The training process teaches LLMs how to compose these tokens to form replies to our queries. The training data used in the training process does not have obscured words or sentences with strange spacing. The LLM is still able compose the tokens correctly from varied input that never existed in the training data.
Yes and no. I know that there is no word "understand" in the dictionary, only "under" and "stand", but other than that it is just a large table with probabilities to see tokens in specific context.
1) If I talked about a therapist, sentence would look like "police caught _the_ therapist"
2) How often do the police even catch therapists? Come on, it looks like the training set was just heavily censored. No intelligence, just a broken ngram database (where n = length of articles in training set, see https://news.ycombinator.com/item?id=38458683).
>Yes and no. I know that there is no word "understand" in the dictionary, only "under" and "stand", but other than that it is just a large table with probabilities to see tokens in specific context.
The training data is more important then the dictionary because the dictionary is designed to be able to form every possible combination of words and sentences that can be formed. It is not limited to specific words it is building words and sentences from building blocks.

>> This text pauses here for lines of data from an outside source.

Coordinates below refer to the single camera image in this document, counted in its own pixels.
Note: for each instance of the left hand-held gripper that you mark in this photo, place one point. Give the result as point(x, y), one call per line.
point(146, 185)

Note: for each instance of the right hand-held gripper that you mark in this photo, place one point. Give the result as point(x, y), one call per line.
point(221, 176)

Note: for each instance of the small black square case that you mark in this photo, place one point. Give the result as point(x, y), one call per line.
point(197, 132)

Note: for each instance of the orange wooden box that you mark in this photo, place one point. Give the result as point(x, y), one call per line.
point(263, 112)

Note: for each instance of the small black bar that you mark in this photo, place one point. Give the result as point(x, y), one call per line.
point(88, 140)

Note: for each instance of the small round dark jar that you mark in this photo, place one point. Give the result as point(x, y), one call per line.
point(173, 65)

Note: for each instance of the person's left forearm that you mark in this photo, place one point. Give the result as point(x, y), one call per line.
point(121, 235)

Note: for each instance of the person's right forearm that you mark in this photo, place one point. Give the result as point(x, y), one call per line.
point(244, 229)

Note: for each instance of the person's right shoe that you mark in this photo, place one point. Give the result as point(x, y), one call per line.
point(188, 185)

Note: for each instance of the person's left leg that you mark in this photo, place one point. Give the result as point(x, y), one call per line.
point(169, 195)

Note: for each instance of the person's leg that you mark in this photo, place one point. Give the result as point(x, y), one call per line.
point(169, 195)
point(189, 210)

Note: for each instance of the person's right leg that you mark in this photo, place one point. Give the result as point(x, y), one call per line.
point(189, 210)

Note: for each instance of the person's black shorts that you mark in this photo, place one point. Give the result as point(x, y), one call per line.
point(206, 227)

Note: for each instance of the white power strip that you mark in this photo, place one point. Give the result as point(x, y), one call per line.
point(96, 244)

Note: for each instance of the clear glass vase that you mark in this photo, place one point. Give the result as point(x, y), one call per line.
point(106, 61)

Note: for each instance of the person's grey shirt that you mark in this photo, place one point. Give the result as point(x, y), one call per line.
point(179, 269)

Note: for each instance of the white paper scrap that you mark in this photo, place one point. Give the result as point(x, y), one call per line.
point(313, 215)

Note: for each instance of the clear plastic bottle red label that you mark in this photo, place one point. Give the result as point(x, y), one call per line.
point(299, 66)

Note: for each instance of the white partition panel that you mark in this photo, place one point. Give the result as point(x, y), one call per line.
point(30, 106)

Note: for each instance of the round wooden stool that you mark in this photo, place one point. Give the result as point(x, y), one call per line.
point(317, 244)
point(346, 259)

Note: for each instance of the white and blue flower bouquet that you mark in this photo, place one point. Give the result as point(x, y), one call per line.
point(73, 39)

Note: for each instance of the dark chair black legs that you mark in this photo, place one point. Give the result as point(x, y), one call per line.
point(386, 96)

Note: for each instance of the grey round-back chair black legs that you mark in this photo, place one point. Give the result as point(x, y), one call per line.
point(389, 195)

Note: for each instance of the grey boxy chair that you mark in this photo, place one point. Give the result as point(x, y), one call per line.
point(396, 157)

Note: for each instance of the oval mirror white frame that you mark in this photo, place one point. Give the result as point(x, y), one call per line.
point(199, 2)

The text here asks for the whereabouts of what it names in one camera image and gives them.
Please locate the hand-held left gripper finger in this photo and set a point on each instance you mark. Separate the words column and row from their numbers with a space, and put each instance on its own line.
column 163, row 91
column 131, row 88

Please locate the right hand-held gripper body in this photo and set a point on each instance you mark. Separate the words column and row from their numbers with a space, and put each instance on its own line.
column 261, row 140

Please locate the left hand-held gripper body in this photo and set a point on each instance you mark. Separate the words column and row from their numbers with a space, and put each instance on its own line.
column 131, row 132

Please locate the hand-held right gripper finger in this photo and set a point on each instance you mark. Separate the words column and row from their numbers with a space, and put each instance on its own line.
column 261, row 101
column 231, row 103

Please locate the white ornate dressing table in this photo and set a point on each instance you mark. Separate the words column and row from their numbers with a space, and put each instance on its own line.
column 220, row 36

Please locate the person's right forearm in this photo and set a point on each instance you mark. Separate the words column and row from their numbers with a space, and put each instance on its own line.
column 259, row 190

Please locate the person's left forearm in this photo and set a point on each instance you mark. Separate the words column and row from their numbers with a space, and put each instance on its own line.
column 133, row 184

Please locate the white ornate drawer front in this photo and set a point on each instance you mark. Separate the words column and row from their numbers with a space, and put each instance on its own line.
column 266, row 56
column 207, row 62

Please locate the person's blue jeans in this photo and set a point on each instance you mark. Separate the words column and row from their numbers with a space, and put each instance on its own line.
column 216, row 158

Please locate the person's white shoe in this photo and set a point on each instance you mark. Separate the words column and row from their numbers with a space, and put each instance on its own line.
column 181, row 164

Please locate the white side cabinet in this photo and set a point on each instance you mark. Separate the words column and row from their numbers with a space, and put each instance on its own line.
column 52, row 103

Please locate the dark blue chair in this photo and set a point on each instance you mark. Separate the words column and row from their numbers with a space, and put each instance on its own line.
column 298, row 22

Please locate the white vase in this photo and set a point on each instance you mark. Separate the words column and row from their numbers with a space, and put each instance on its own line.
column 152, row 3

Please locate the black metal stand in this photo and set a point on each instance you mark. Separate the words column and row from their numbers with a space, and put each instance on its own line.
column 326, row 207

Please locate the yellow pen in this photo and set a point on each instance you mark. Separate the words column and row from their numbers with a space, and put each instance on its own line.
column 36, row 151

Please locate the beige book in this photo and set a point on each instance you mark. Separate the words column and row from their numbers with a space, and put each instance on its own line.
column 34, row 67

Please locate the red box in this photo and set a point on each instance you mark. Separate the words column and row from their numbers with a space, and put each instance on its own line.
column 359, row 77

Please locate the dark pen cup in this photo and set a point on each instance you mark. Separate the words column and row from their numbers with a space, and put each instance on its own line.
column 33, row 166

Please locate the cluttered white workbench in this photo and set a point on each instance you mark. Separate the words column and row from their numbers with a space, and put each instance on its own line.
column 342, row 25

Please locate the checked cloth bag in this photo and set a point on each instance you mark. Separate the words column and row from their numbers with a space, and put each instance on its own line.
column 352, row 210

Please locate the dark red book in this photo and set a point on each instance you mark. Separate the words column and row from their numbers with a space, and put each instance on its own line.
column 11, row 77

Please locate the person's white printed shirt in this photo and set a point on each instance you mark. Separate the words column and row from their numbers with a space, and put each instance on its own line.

1. That parsing is valid. Though unlikely. The choice it made is not incorrect. Thus not a sign of lack of intelligence.
2. Not often. But if you ask chatGPT to reinterpret the word in another way that is grammatically correct it will find the rapist. It shows definitively there is no censorship of the word.
3. I actually didn't see the alternative myself for some reason. Therapist jumped out at me and I didn't see what you were talking about for a good couple of minutes. I mean, unless you want to think of me (a human) as not "intelligent" then clearly it's not a factor here.
The training process teaches LLMs how to compose these tokens to form replies to our queries. The training data used in the training process does not have obscured words or sentences with strange spacing. The LLM is still able compose the tokens correctly from varied input that never existed in the training data.
It is intelligence.